February 22, 2012
A Computerworld article last week reported on a reseacher’s prediction that shrinking the size of NAND flash memory for solid-state drives (SSDs) may cause the technology to lose significance altogether.
In a lecture delivered at this week’s Usenix Conference on File and Storage Technologies, Laura Grupp, a graduate student at the University of California, San Diego, argued that as flash memory is manufactured at smaller geometries, data errors and latency would increase. The idea behind shrinking the transistors is to boost capacity, which translates into lower cost per gigabyte. But that pushes performance and reliability in the opposite direction.
Grupp wrote about the phenomenon in a study titled The Bleak Future of NAND Flash Memory. “While the growing capacity of SSDs and high IOP rates will make them attractive for many applications, the reduction in performance that is necessary to increase capacity while keeping costs in check may make it difficult for SSDs to scale as a viable technology for some applications,” she wrote.

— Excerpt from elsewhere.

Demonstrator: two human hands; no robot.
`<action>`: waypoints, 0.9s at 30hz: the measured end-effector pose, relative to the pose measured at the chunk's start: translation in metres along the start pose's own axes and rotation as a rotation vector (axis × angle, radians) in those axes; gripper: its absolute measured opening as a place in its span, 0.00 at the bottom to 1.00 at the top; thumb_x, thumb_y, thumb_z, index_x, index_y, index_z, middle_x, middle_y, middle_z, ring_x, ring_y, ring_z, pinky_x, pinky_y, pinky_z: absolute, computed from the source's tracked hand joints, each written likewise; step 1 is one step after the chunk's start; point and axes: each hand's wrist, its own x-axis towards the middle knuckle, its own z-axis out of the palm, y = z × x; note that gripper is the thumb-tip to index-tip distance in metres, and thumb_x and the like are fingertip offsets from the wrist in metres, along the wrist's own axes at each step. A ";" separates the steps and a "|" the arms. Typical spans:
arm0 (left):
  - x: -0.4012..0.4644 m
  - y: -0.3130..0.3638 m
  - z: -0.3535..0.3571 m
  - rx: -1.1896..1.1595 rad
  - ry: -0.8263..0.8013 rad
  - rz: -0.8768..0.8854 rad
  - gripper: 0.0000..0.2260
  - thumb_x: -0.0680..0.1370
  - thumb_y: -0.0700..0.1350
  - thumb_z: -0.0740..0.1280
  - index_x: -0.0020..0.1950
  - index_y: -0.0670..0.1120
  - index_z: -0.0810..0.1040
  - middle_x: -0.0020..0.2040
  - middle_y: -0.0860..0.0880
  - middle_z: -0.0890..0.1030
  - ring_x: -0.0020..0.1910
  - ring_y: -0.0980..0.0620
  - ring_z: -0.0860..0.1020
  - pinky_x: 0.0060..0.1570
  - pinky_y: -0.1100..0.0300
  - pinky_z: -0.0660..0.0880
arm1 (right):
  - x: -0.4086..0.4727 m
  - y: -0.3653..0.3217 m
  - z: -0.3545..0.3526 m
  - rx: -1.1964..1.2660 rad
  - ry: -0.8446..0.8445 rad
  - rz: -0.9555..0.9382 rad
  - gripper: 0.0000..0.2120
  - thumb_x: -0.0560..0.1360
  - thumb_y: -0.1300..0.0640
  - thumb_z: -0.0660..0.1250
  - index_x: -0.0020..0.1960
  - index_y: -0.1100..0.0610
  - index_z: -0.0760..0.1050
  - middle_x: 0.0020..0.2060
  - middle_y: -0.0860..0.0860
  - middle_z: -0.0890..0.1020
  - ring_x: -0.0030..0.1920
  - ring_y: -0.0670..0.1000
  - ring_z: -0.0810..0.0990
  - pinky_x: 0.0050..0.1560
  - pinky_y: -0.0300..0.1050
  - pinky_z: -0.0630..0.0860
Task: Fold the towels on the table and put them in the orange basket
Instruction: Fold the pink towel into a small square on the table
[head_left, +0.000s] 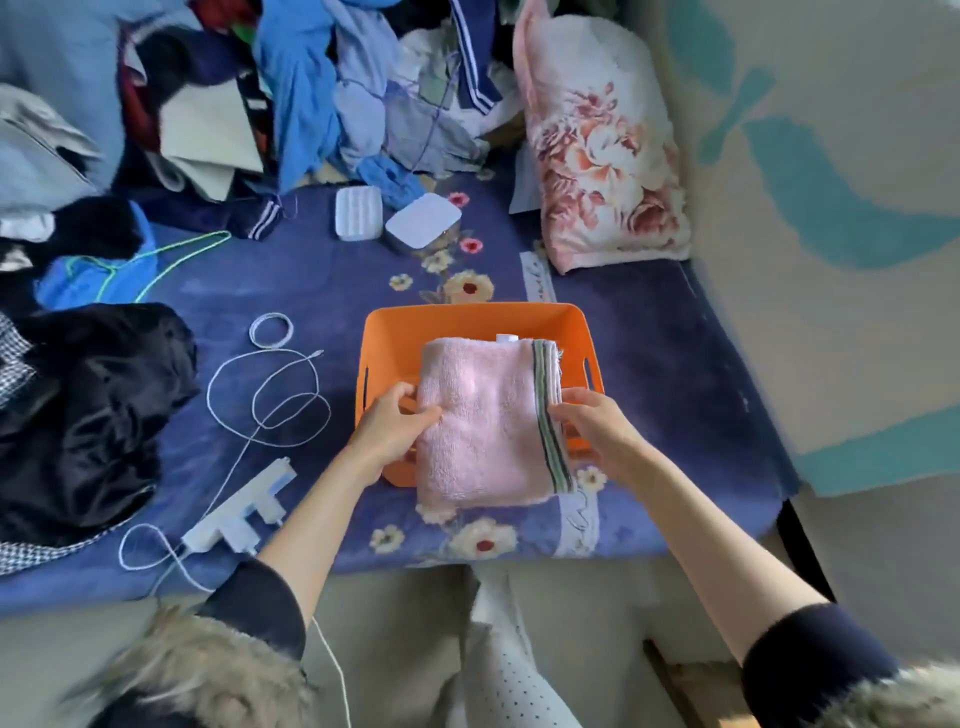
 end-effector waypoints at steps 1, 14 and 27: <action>0.018 0.000 -0.002 0.008 0.014 -0.017 0.06 0.75 0.48 0.68 0.46 0.52 0.72 0.45 0.48 0.77 0.40 0.49 0.78 0.35 0.57 0.79 | 0.020 -0.005 0.005 -0.010 -0.011 0.009 0.06 0.75 0.60 0.62 0.46 0.51 0.76 0.44 0.53 0.80 0.44 0.53 0.79 0.44 0.48 0.79; 0.186 -0.072 0.034 0.278 0.109 -0.327 0.16 0.78 0.47 0.64 0.64 0.44 0.69 0.47 0.48 0.77 0.44 0.47 0.75 0.41 0.57 0.71 | 0.215 0.046 0.064 -0.139 -0.133 0.312 0.06 0.76 0.64 0.59 0.49 0.54 0.72 0.42 0.52 0.78 0.41 0.49 0.78 0.40 0.45 0.79; 0.257 -0.137 0.050 0.581 0.183 -0.459 0.10 0.79 0.44 0.59 0.58 0.40 0.69 0.58 0.40 0.76 0.55 0.36 0.76 0.49 0.47 0.73 | 0.288 0.097 0.129 -0.382 -0.116 0.258 0.10 0.75 0.61 0.61 0.56 0.62 0.74 0.46 0.55 0.78 0.52 0.58 0.77 0.56 0.57 0.75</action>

Grupp, along with John Davis of Microsoft Research and Steven Swanson of UCSD’s Non-Volatile Systems Lab, tested 45 types of NAND flash chips, spread across six vendors and multiple transistor geometries (between 25nm and 72nm). The researchers found that write speed for flash blocks had high variations in latency. In addition, they also discovered wide variations in error rates as the NAND flash wore out. Multi-level cell (MLC), and especially triple-level cell (TLC) NAND created the worst results, while single-level cell (SLC) performed the best.
Grupp, Swanson and Davis extrapolated the results to 6.5nm technology, which is the size NAND transistors are expected to be in 2024. At that size, the researchers estimate that read/write latency will double in multi-level flash, with triple-level suffering 2.5 times as much latency. Bit error rates are expected to increase as well, more than tripling those of current levels.
But since flash memory is a solid-state technology (versus the mechanical technology used in hard disks), SSDs will always have a natural advantage in speed and throughput. In general, reading and writing to an SSD is about 100 times faster than that of a hard drive.
Grupp concedes that even with 2024-level transistor sizes, SSDs will outperform their hard disk competition by a wide margin, 32,000 IOPS to 200 IOPS, respectively. But because of the latency and error rate issues, she believes that 6.5nm will be end of the line for flash memory.
Takewaway
For flash memory, there seems to be a choice of performance or capacity, but not both. This could have lasting impacts on data-intensive applications that lean heavily on IOPS performance. Without a replacement for NAND memory, performance could stall or even decline until another solid-state technology takes its place.